11. не сопротивлялся
8 марта 2024 г. в 21:04
Примечания:
210124
он губами — к виску, позволяя пальцы запустить под края шапки. Чонин прикрывает глаза, и щекотка от его ресниц чувствуется кожей — так он близко, невыносимо и необъяснимо... он выдыхает — горячо и тихо, — и это окончательно выбивает землю из-под ног.
Чонин не знает границ, но переступает их до смешного осторожно. спрашивает о каждом шаге — словно в первый раз, — и прислоняется все крепче. ему неважно место и время — январь, поздний вечер, спальный район, — потому что он до безумия скучал.
и Чонин едва отстраняется, пьяняще смотрит в глаза и по-лисьи щурится, улыбаясь.
касается щеки, и пальцы едва ощутимо дрожат — от волнения ли или чувств... слегка поглаживает, молчит несколько долгих секунд и наконец вкрадчиво спрашивает:
— могу я..?
— пожалуйста...
это “пожалуйста“ звучит так слабо, на грани с отчаянием — это “пожалуйста“ звучит как непреодолимая нужда и искреннее желание.
и он целует. склоняется, губами — к губам... мягкие, совсем не шершавые: от них едва ощутимо пахнет нейтральным бальзамом.
если бы разразился апокалипсис, если бы звёзды слетели с небесного полотна — ничего бы не остановило от этой ласки... если бы раскололись горы или потухли города — в данную минуту имеет значение лишь он, и Чонин рывком обхватывает за лицо, склоняет голову и углубляет. такой напористый, но при этом мягкий — осторожный, — что под движение его языка легко подстроиться.
Чонин достоин лишь взаимности — в любви ли или лишь в простом поцелуе, — и он хватается за нее, захлебываясь в переполняющем жаре в груди. его почти трясет — безумие, — но он наивно поддается этому чувству.
отходит на шаг назад, притягивая за собой, ни на секунду не отпуская, упирается спиной в стену дома позади и наконец обрывает поцелуй. влажные губы тут же кусает холод.
Чонин отпускает лицо, хватается пальцами за язычок молнии на чужой куртке. утыкается носом под ухо, прикусывает мочку, — зззыннь — расстёгивает...
ладонями — по его груди, прощупывая шерстяное пальто.

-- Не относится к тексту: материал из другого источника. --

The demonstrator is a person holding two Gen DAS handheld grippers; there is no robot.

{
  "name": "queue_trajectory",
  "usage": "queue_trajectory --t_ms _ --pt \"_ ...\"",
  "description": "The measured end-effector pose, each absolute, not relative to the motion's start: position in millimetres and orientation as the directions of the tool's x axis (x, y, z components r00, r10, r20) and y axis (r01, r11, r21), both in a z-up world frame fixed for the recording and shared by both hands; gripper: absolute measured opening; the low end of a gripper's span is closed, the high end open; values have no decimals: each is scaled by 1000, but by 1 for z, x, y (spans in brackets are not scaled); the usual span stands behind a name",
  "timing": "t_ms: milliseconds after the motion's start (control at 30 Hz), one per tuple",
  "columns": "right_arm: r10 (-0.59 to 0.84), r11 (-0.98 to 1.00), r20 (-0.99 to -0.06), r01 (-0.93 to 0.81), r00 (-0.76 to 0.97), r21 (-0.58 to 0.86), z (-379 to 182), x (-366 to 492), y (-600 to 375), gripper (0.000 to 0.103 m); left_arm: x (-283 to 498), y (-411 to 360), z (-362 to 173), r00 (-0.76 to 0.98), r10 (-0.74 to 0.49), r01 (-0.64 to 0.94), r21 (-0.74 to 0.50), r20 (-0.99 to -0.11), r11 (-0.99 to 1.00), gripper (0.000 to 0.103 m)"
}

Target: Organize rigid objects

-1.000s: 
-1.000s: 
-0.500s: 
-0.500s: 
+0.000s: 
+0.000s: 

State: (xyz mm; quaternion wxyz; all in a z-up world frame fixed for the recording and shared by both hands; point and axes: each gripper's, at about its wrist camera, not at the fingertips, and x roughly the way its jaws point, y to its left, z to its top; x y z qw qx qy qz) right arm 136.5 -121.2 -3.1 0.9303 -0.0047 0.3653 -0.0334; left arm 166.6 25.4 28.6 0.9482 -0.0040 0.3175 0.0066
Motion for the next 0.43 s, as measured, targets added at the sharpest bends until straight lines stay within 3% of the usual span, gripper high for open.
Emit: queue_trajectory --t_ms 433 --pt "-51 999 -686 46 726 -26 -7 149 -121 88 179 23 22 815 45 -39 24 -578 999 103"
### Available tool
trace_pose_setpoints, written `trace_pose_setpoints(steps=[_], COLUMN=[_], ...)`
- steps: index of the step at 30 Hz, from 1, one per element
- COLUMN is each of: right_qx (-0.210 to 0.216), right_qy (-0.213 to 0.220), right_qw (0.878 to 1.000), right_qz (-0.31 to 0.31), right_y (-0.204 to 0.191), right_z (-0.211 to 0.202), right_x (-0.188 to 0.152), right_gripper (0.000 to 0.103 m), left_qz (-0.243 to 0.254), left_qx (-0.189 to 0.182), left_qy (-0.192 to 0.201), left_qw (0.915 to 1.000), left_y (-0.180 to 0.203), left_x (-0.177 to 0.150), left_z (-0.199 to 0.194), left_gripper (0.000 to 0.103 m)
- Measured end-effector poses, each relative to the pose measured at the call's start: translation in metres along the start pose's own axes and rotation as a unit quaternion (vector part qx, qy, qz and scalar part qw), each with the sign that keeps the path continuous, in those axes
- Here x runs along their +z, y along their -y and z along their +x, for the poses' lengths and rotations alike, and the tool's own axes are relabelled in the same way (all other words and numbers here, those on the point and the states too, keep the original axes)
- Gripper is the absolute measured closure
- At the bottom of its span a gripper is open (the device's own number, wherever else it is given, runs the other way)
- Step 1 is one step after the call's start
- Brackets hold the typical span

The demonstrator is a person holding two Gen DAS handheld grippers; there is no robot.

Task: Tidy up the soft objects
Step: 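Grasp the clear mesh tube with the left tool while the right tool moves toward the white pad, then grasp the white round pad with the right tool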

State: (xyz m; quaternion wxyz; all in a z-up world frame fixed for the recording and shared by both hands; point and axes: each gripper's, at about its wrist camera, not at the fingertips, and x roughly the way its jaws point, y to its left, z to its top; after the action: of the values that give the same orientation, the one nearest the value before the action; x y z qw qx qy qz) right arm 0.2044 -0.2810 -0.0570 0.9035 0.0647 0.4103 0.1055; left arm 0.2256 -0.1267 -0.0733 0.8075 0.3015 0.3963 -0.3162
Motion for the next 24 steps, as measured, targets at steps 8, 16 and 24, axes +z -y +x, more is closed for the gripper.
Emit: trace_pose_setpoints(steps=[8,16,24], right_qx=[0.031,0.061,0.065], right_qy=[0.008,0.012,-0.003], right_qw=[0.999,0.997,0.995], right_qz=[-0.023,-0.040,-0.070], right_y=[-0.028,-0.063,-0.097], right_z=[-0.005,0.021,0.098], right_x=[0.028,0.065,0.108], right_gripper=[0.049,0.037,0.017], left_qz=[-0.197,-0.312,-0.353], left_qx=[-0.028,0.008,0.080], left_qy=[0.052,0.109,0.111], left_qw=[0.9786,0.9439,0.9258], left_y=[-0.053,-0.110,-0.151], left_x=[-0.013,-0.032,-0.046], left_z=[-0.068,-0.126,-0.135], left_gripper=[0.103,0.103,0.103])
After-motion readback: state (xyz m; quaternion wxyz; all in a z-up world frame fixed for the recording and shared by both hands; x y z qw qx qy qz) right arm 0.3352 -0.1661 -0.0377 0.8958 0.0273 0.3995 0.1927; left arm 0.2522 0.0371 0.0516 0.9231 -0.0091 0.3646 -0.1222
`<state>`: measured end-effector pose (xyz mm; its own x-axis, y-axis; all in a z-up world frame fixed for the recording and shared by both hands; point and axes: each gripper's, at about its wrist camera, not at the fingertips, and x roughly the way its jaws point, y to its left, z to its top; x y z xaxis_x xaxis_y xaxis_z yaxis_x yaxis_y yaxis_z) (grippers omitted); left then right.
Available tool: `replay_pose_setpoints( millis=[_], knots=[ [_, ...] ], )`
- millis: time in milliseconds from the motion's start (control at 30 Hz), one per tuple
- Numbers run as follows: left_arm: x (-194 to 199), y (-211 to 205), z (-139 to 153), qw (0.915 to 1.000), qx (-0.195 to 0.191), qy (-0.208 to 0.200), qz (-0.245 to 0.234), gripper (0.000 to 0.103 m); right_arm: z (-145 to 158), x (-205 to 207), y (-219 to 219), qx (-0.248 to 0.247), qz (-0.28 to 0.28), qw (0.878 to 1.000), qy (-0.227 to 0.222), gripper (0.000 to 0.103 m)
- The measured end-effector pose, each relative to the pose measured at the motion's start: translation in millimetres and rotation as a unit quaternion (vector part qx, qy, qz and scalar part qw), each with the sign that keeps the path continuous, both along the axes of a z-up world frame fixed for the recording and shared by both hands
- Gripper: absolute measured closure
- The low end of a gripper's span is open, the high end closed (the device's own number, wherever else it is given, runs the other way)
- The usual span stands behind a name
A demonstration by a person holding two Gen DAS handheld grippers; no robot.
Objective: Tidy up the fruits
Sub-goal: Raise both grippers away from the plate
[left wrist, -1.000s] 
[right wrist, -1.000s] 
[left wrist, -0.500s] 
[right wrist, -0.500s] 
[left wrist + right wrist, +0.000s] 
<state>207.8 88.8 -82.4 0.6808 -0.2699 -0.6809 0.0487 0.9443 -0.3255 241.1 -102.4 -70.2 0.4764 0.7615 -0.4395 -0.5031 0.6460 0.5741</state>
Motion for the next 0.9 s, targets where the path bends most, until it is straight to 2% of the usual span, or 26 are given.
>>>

Чонин тихо выдыхает, прижимается щекой. зацепить верхнюю пуговицу, затем — следующую и ещё одну, и ещё.
кружится голова. Чонин шепчет что-то неразборчивое, когда целует целует целует у линии челюсти... от влаги его дыхания становится только холоднее, но под диафрагмой, там, внутри, рождается и жжётся невыносимая истома, непреодолимая, горячая.
вот бы быть сейчас с ним в комнате. вот бы избавиться от всей этой одежды, которая кажется лишней сейчас, и залюбить его до дрожи.
некуда бежать, негде прятаться... и когда Чонин полностью расстёгивает куртку, он обнимает и прижимает к себе так сильно и резко, что вздох замирает в груди.
— нам нужно остановиться...
не нужно.
мороз больно кусается, и Чонин тоже. он щипает кожу шеи, — раз два три — практически не отрываясь, прячет кончик носа в распахнутом воротнике и слегка сгибает колени, падая в кольцо чужих рук.
если бы любовь была игрой, Чонин бы завершил раунд со счётом один ноль не в свою пользу — и он сдается, не в силах сражаться больше.
впрочем, он никогда и не сопротивлялся.